You can get PC games out of your office and on to your couch, back patio, or anywhere with the help of Valve's steam deck. It's worth having around even if you just play it a few times a month for a few hours. I play the steam deck a few times a day for a short time.
It's the only reason I still play video games.
Since becoming a father, I have less time to play games, but I still enjoy them. Setting aside an hour to play a game felt impossible for my daughter for the first year of her life. I was able to use the Nintendo Switch's sleep mode in a short period of time. The baby is playing with a toy. I waited for her to go to sleep.
I was thinking about the steam deck while I was reading the story. The ability to quickly suspend and resume a game was something I had never experienced from PC gaming before, and it was promised by Valve. It is a standard quality of life feature on home consoles, but it can be hard to restart a game after putting a PC to sleep.
The feature worked when my steam deck arrived four months later. During my first day with the handheld, I casually picked it up for just 5 minutes every few hours. I wanted to finish Star Wars Jedi: Fallen Order within two weeks.
I started playing games in the margins of my day with the help of the steam deck. Picking it up for a few random battles in Final Fantasy IV after the baby fell asleep on my chest, doing a deep space cargo run in Rebel galaxy Outlaw as I watched her nap on the baby monitor, or sneaking in a few puzzles in Baba is You before turning in for the night, I didn't think I'd have time to finish games.
The suspend trick can be used with non-Steam games and older titles. I finished the game I abandoned when I was 16 years old.
It's not to say I haven't played sessions on the deck. When thrown into suspend mode, online-only games like Final Fantasy XIV or Knockout City tend to distract the player, but I prefer to play them on a portable device. It is possible to beat the Deck's custom Ryzen 7 3700X with 64 gigabytes of RAM and a 980 graphics card. It runs games at higher resolution with better settings, but it doesn't use much power.
I enjoy having my library of PC games separate from my writing and video editing workspace. You can say that is what more powerful traditional game consoles are for, but the Deck is more portable. It's better to play games on the couch, in bed, or while rocking the baby to sleep than it is to have maxed out graphics settings. I don't know if I'll upgrade that graphics card. At today's prices, the steam deck is a far better value.
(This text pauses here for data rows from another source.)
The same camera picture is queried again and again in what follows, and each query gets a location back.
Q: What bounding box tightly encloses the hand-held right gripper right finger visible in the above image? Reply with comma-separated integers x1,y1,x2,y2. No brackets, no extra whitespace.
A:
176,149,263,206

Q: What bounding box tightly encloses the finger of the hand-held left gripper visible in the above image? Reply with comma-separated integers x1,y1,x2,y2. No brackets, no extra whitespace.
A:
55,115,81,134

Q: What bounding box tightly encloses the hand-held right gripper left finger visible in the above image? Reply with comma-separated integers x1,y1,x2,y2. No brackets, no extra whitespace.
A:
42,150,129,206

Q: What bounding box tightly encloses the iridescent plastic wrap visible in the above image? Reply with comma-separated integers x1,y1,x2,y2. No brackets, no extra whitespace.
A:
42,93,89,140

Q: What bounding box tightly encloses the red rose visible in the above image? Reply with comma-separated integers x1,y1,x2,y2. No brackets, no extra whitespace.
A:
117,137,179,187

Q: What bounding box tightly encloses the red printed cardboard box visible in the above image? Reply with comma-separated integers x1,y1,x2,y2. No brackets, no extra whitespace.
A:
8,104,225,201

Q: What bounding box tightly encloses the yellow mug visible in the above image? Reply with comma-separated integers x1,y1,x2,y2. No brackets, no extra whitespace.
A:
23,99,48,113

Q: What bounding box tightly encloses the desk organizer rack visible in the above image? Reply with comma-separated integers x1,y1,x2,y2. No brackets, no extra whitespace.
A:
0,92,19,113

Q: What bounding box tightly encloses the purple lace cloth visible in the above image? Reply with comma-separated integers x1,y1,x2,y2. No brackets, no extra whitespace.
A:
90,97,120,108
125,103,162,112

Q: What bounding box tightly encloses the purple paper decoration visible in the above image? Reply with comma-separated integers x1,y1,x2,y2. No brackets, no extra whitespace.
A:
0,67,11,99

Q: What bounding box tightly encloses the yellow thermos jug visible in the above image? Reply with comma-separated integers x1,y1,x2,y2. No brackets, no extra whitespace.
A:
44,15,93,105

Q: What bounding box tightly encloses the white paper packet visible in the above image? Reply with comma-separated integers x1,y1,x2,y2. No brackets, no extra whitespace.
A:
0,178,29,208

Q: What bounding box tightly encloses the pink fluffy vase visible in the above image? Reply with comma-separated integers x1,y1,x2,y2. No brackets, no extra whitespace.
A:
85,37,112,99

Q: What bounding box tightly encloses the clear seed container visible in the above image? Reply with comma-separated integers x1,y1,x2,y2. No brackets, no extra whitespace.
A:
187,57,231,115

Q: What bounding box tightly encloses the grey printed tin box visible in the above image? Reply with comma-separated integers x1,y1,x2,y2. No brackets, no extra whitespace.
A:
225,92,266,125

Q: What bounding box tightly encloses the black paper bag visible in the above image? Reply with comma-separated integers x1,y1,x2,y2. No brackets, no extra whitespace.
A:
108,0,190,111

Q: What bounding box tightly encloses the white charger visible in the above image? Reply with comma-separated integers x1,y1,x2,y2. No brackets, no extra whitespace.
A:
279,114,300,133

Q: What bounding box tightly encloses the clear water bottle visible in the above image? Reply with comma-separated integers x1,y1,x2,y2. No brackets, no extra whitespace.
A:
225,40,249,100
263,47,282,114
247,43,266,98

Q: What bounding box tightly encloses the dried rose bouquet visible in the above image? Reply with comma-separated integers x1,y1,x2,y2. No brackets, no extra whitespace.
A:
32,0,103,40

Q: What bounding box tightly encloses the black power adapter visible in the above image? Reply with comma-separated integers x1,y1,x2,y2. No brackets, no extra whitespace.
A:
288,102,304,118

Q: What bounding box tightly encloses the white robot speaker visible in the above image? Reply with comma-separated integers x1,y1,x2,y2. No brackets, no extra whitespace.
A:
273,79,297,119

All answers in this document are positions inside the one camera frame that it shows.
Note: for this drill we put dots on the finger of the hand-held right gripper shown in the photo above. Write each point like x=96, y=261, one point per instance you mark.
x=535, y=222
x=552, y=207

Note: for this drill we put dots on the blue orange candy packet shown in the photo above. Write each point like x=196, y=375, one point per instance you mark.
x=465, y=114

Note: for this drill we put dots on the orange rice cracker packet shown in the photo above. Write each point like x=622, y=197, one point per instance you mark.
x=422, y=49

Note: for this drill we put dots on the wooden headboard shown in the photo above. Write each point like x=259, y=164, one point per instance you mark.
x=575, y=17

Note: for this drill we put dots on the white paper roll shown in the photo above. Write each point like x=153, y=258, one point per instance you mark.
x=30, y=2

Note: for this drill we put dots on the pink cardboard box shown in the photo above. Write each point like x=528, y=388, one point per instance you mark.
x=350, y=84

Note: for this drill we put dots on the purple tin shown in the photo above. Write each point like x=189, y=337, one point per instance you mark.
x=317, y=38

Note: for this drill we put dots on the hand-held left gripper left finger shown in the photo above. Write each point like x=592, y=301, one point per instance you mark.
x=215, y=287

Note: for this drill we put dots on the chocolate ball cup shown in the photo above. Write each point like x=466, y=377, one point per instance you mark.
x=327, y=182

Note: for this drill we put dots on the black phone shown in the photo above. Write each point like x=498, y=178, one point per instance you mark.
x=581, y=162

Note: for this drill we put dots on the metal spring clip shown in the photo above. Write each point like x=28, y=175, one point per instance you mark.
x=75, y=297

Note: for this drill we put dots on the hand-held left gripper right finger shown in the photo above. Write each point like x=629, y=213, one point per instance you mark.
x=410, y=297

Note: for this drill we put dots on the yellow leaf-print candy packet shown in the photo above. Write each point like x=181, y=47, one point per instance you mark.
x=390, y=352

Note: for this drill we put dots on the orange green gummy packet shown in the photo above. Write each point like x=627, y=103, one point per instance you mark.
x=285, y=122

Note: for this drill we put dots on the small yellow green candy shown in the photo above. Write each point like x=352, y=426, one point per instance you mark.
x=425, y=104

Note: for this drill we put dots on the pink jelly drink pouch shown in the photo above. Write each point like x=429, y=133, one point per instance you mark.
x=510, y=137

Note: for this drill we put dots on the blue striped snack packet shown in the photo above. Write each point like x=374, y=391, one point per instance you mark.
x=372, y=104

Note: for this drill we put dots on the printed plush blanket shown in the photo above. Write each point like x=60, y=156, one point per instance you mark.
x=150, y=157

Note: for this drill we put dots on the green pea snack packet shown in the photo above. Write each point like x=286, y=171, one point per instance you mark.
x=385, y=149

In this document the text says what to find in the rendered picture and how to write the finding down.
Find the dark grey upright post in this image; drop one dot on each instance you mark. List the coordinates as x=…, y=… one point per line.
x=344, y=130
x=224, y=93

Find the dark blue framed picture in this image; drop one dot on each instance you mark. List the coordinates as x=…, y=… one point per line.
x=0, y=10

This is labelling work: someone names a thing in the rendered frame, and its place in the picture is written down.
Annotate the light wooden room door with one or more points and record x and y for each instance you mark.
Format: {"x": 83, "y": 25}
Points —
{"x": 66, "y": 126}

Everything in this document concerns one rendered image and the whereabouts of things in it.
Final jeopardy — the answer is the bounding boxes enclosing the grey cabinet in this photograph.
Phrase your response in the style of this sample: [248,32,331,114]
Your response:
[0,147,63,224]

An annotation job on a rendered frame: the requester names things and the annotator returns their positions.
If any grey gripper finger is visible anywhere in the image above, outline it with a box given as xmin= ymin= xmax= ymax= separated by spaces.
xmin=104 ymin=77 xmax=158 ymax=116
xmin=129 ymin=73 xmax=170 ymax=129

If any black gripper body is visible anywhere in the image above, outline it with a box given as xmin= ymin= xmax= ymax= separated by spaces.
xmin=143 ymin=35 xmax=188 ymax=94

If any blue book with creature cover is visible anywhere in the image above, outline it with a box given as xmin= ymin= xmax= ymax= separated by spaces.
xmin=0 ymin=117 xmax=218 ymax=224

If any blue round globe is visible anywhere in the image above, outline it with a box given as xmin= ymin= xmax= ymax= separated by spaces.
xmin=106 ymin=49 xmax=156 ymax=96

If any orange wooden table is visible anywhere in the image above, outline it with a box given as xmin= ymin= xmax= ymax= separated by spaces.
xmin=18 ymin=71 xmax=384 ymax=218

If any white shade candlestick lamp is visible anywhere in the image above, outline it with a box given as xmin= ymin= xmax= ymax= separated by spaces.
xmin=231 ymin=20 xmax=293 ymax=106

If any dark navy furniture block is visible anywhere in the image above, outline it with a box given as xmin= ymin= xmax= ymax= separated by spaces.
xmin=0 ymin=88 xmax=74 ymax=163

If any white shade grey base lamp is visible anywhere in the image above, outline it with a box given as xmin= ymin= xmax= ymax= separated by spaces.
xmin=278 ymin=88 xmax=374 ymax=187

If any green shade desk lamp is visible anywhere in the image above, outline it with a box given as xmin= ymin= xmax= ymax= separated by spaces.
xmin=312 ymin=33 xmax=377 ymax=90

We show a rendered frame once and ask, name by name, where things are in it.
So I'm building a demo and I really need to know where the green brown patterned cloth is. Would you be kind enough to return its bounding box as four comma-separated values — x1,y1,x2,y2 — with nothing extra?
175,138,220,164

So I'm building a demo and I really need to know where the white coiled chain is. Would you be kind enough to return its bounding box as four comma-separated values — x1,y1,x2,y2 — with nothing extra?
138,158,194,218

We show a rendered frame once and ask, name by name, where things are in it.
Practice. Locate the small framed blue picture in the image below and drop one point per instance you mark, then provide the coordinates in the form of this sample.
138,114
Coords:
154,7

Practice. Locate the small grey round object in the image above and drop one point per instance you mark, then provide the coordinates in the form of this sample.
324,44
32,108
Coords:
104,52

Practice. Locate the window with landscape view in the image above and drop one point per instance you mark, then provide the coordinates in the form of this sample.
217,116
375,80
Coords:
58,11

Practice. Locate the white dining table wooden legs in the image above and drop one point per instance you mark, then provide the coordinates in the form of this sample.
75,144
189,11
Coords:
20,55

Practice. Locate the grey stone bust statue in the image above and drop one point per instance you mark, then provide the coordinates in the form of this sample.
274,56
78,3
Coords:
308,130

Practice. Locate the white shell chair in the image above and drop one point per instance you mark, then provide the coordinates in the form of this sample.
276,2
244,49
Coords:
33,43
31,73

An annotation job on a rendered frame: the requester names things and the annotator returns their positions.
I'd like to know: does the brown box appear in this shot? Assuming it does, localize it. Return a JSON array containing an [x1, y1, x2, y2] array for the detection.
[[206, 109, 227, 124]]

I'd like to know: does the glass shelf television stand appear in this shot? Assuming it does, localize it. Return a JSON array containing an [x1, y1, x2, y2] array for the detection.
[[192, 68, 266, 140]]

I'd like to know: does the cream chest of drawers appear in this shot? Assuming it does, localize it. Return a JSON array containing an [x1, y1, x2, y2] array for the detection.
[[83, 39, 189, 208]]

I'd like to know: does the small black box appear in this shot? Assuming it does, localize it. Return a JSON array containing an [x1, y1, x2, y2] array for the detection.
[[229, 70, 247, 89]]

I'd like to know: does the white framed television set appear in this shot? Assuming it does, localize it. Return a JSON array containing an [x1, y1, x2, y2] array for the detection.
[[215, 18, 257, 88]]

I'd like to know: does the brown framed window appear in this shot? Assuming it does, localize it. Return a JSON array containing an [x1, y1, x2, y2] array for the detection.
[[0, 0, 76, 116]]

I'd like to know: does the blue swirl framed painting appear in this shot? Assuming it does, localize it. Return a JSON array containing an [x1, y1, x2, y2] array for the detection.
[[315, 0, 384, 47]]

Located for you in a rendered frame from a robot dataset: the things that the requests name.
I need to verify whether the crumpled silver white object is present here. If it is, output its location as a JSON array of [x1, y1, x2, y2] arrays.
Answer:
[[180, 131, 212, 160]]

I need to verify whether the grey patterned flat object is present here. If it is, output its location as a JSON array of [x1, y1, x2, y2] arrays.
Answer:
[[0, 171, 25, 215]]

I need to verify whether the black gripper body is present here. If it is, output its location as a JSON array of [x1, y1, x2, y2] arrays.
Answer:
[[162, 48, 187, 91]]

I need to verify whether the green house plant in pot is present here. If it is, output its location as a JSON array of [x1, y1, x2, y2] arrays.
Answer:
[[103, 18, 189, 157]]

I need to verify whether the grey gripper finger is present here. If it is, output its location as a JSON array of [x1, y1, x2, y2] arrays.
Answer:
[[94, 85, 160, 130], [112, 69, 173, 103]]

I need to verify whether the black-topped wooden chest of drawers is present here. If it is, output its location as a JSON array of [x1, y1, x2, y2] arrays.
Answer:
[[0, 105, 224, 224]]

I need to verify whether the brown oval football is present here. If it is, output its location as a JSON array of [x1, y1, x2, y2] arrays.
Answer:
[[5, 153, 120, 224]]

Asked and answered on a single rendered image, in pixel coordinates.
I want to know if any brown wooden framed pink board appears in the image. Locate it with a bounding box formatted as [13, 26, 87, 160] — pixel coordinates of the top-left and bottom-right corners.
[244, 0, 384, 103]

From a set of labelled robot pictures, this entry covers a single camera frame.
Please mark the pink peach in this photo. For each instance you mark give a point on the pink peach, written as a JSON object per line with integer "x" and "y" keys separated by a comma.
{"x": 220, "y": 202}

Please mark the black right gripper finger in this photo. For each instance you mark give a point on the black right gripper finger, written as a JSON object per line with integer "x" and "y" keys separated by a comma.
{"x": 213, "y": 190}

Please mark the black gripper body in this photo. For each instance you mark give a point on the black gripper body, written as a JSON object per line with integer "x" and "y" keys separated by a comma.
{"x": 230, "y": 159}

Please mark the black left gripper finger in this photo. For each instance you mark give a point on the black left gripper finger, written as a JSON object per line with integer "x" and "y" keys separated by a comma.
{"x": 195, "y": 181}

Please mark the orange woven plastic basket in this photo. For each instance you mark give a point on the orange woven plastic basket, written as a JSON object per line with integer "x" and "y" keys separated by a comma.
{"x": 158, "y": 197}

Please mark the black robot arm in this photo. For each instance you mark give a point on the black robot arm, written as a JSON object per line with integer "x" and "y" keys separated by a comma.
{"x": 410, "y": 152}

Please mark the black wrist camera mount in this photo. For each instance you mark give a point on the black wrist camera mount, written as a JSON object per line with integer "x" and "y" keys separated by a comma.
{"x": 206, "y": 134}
It turns out that not all of my games work well on steam deck, but that's a plus for me. I like to tinker with gadgets and settings. When I have to manually install a non-Steam game, which inevitably involves configuring alternative Wine compatibility layers, I enjoy the challenge more than the game. The games almost always work with the suspend and resume feature on steam OS.
The Steam Deck is a standard feature on most modern gaming devices, but I can't help but think it's silly to praise it. One feature can change things. Before the Steam Deck, playing a game from my PC library was a lot harder than it is now. It doesn't work when you only have minutes of free time. You can start to see the appeal of a gaming device you can take anywhere, one that lets you immediately stop and start a high-end PC game, if a crying baby calls you away from that hard-earned game session at a moment's notice.
Suspend and resume got off to a rough start on the PS4 and XBOX One. It is a feature that PC gaming has largely been missing out on. Until I really needed it, I didn't appreciate how much of a game change it was. The PC crowd has never had a package like the Steam Deck before. Being a portable system is more than enough. Being able to play games with a baby in my arms is priceless.